Handreiking berichtenverkeer DBC's jeugd-GGZ (concept)
1. Inleiding In augustus 2015 is de 'handreiking uitvoeringsvarianten iWmo en iJw' verschenen. Daarin worden drie uitvoeringsvarianten beschreven die gemeenten en zorgaanbieders helpen bij het aanbrengen van structuur in het administratieve proces. Ook wordt er een verband gelegd tussen de keuze van een bepaalde uitvoeringsvariant en het gebruik van de iWmo- en iJw-standaarden. Deze uitvoeringsvarianten zijn echter niet van toepassing op de jeugdhulp die in DBC's wordt ingekocht en afgerekend. Voor de jeugd-GGZ is vooralsnog een andere iJw-standaard beschikbaar voor het declareren van de basis-GGZ en de gespecialiseerde GGZ (JW321) en het geven van retourinformatie door gemeenten (JW322). Deze zorg past namelijk niet in de structuur van het declaratiebericht dat voor de overige vormen van jeugdhulp is ontwikkeld (JW303). Om de uitvoering van het administratieve proces en bijbehorende informatiestromen te beschrijven, is voorzien in een aparte 'handreiking berichtenverkeer DBC's jeugd-GGZ'. In de hierboven genoemde handreiking met uitvoeringsvarianten wordt naar deze '4e variant' verwezen. De kindergeneeskunde valt hierbuiten omdat de DCB-systematiek voor deze categorie wezenlijk verschilt van die van de jeugd-GGZ. Voor de kindergeneeskunde wordt de werkwijze beschreven in een addendum bij de 'Handreiking curatieve GGZ-zorg door kinderartsen' (opmerking: hyperlink volgt zodra de definitieve versie van die handreiking is gepubliceerd). Voor de jeugd-GGZ is een overgangstraject voorzien tot eind 2017 om van de huidige situatie (DBC's) naar de nieuwe situatie (standaard uitvoeringsproces) te gaan. De afspraken die zorgverzekeraars (ZN) en gemeenten (VNG) over deze 'zachte landing' hebben gemaakt staan in de brief die de Staatssecretaris van VWS in februari 2014 aan de Tweede Kamer heeft gestuurd.

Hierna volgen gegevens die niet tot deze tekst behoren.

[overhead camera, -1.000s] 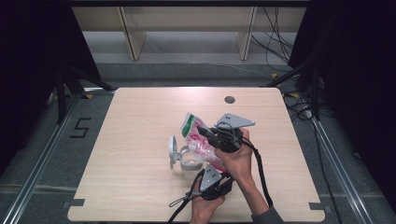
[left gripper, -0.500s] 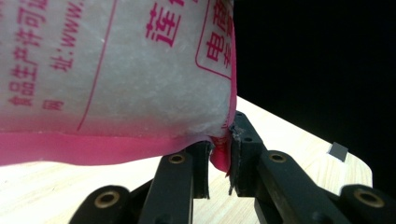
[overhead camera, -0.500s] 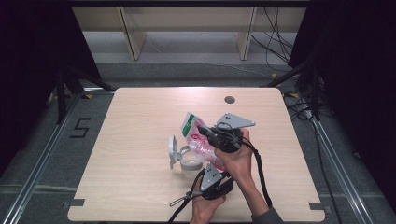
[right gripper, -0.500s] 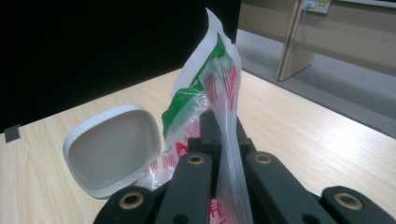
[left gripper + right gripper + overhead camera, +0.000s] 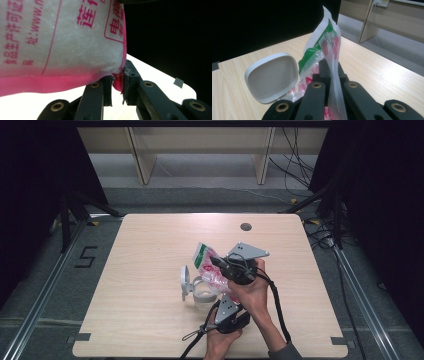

2. Doel handreiking berichtenverkeer jeugd-GGZ Deze handreiking heeft betrekking op zowel de basis-GGZ als de gespecialiseerde jeugd-GGZ. Daar waar in de tekst gesproken wordt van DBC's, worden dus ook de basisproducten van de basis-GGZ bedoeld. De afspraken over een 'zachte landing' in de Jeugdwet houden in dat vooralsnog de bestaande productstructuur en bijbehorende regels worden gehanteerd. Gemeenten en zorgaanbieders hebben een aantal jaren de tijd om afspraken te maken over de overgang naar een uniforme werkwijze in de Jeugdwet. Die werkwijze is nog in ontwikkeling maar de te onderscheiden uitvoeringsvarianten zijn een goede stap op weg naar een nieuwe structuur. Een landelijk kader voor de uitvoeringsprocessen en het gebruik van standaarden voor de informatieuitwisseling tussen gemeenten en zorgaanbieders zorgen voor uniformiteit in de basis. Deze kaders belemmeren enerzijds de 'wildgroei' van gemeentelijke varianten maar ondersteunen anderzijds de mogelijkheid van beleidsvrijheid om maatwerk te kunnen bieden ('couleur locale'). Het doel van deze handreiking is: Het bieden van oplossingen voor het realiseren van de uitgangssituatie waarin aanbieders van jeugdGGZ de door hen geleverde zorg kunnen declareren in DBC's door gebruik te maken van de speciaal voor de overgangssituatie ontwikkelde JW321 (standaard voor declaraties jeugd-GGZ) en de gemeenten deze declaraties goed kunnen verwerken en afhandelen. Na evaluatie van de huidige stand van zaken blijkt dit nodig te zijn en het belang van het realiseren van dit doel is groot (basis voor de bekostiging, vaststellen rechtmatigheid en het terugdringen van administratieve lasten).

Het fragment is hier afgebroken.